Friday, October 22, 2010

It's Still An Estate-Death Tax

This is the third post in response to Kent Pitman's blog posts.  In the first, I addressed his desire to gamble with Global Warming; in the second, I addressed his parable of George in relation to Global Warming.  This, the third post, has nothing to do with Climate Change.  Instead, I will address his take on the Estate Tax, and how those Evil, Scheming Republicans have started to call it a Death Tax (and Democrats have never changed the language to obfuscate the debate in their favor, of course :-).

After this, I will stop reading Kent's writings, except his technical ones...at least, I will try to.  These initial blogposts, especially, got under my skin, and I'm confident that if I continued to read Kent's blogposts, I'd get a severe case of eczema.

Kent Pitman wants to declare a $1.00 Tax on Death, so that Republicans would have to go back to calling the "Death Tax" an "Estate Tax", and so that Democrats can be on the Moral High Ground(TM) again, justifying the confiscation of yet more wealth.  There are a couple of problems with Kent's proposal.

First.  It doesn't matter what Kent wants to call his tax, it is still an Estate Tax.  you cannot tax someone who is dead; you cannot do anything to a dead person except to desecrate his body and tarnish his reputation--and since the person is dead, even these things don't really matter one whit to the person that's dead.  Thus, the only way you could collect this tax is by collecting it from his estate.  Hence, Kent's tax is as much an estate tax as the estate tax is a death tax.

Second.  Estates do not come into existence when someone dies.  If you want to, you could tax an estate before a person dies, as well as afterwards.  Indeed, property taxes are applied directly to the estate of an individual, so this is just as much an estate tax as a tax applied when a person dies.  Since the latter Estate Tax is applied when someone dies, it makes just as much sense to call it a death tax as it does an estate tax.

Now, apparently you don't believe that a rational person would want to get rid of the Death Tax.  I guess that means I can only give you some irrational reasons for getting rid of the Death Tax:
  • The Death Tax does not tax the wealthy.  The Bill Gates, William Buffetts, George Sorros, and Kennedys of the world hire armies of lawyers and accountants to make sure that the Government gets exactly what the Government asks of them, and not a penny more; and they have the clout to make sure that as many loopholes as possible are put into the laws as possible, so that "not a penny more" often means "not a penny".  Yet these people have the gall to insist on making taxes like this high.
  • The Death Tax is a tax on the middle class.  A family business could easily be worth $3 million on paper, but in practice only brings in $50,000 a year; thus, such a business owner cannot afford armies of lawyers and accountants.  Rather than continue family operations, such a business can be destroyed when the father dies, and the rest of the family have to pay Estate Taxes.  Historically, the Death Tax has been the death of many family businesses.
  • Even where the children have no interest in a business, or there's simply an estate, a Death Tax could destroy the retirement hopes of those children.  I know someone who barely makes enough for his family to make ends meet, and who has some hope in his father's estate for retirement.  While it's bleak hope--he's well aware that he could die before his father does--it's still hope.  And it's hope that could easily be dashed to pieces with a high enough of a Death Tax.
  •  What in the world has Government done that gives Kent any confidence that Government will know how to spend value from an Estate, better than the children of the parents of that estate would?  The children would have to do a lot of spending before they can even hope to achieve the levels Government Waste, even when taken on a percentage basis.
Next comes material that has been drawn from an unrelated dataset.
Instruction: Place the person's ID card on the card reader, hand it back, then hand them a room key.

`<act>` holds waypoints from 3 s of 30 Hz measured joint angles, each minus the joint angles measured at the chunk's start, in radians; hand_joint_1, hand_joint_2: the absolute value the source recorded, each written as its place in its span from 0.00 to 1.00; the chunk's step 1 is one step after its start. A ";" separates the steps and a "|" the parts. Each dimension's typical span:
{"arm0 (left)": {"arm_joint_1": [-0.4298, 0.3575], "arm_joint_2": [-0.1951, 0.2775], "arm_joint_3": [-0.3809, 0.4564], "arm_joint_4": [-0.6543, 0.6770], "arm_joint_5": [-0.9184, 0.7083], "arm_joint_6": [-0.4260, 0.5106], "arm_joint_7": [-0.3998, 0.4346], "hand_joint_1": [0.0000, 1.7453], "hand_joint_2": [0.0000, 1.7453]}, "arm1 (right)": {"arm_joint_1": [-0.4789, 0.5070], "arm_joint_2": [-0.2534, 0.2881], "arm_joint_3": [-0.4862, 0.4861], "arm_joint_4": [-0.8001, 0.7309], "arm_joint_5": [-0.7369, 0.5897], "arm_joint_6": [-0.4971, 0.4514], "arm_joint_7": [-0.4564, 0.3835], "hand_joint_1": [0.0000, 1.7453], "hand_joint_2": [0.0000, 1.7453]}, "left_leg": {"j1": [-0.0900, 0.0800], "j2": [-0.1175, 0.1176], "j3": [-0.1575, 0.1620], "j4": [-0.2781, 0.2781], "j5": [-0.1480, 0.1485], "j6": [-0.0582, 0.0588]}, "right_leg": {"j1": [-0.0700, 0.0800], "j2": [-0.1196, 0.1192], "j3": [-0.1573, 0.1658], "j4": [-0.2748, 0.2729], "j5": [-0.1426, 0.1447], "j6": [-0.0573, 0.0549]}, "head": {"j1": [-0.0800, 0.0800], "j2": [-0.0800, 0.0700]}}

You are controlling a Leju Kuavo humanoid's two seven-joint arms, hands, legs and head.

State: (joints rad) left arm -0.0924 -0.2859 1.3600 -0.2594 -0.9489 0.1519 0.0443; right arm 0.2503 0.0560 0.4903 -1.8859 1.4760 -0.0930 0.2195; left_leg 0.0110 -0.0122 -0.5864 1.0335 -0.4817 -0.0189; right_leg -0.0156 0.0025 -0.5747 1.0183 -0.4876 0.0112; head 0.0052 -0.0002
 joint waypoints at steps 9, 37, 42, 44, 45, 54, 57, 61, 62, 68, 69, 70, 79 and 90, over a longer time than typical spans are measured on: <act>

In closing, I will address this statement from Kent:
Hey, don't you always say you should tax people on what you don't want them to do. You don't want them to die, do you?
This is far more in line with what Democrats want to do, than what Republicans want to do; too many of these things, though, have been proposed by Republicans, and too many of such taxes have been able to get enough votes to pass, because of a few Republicans who have broken ranks.  Government, especially Federal Government, should get out of the business of regulating behavior, or of nudging behavior through taxes!  This is a major factor as to why taxes are so bad in the first place.  It's time we give up our deductions, so that we could have a simpler tax code!  And it's time we stop letting government gobble away our life's work, just so that some bureaucrat could pretend to do some good!

For the life of me, I can't think of one Rational Reason that a Democrat could provide on this issue.  Is it "Tax the Greedy Rich!  Except the Super Rich, of Course!"?  Or "Government is Wiser at Spending Money than YouThe Rich, Except the Super Rich!"  Or is it "The Person Is Dead!  Why Should He Want the Money Anymore?"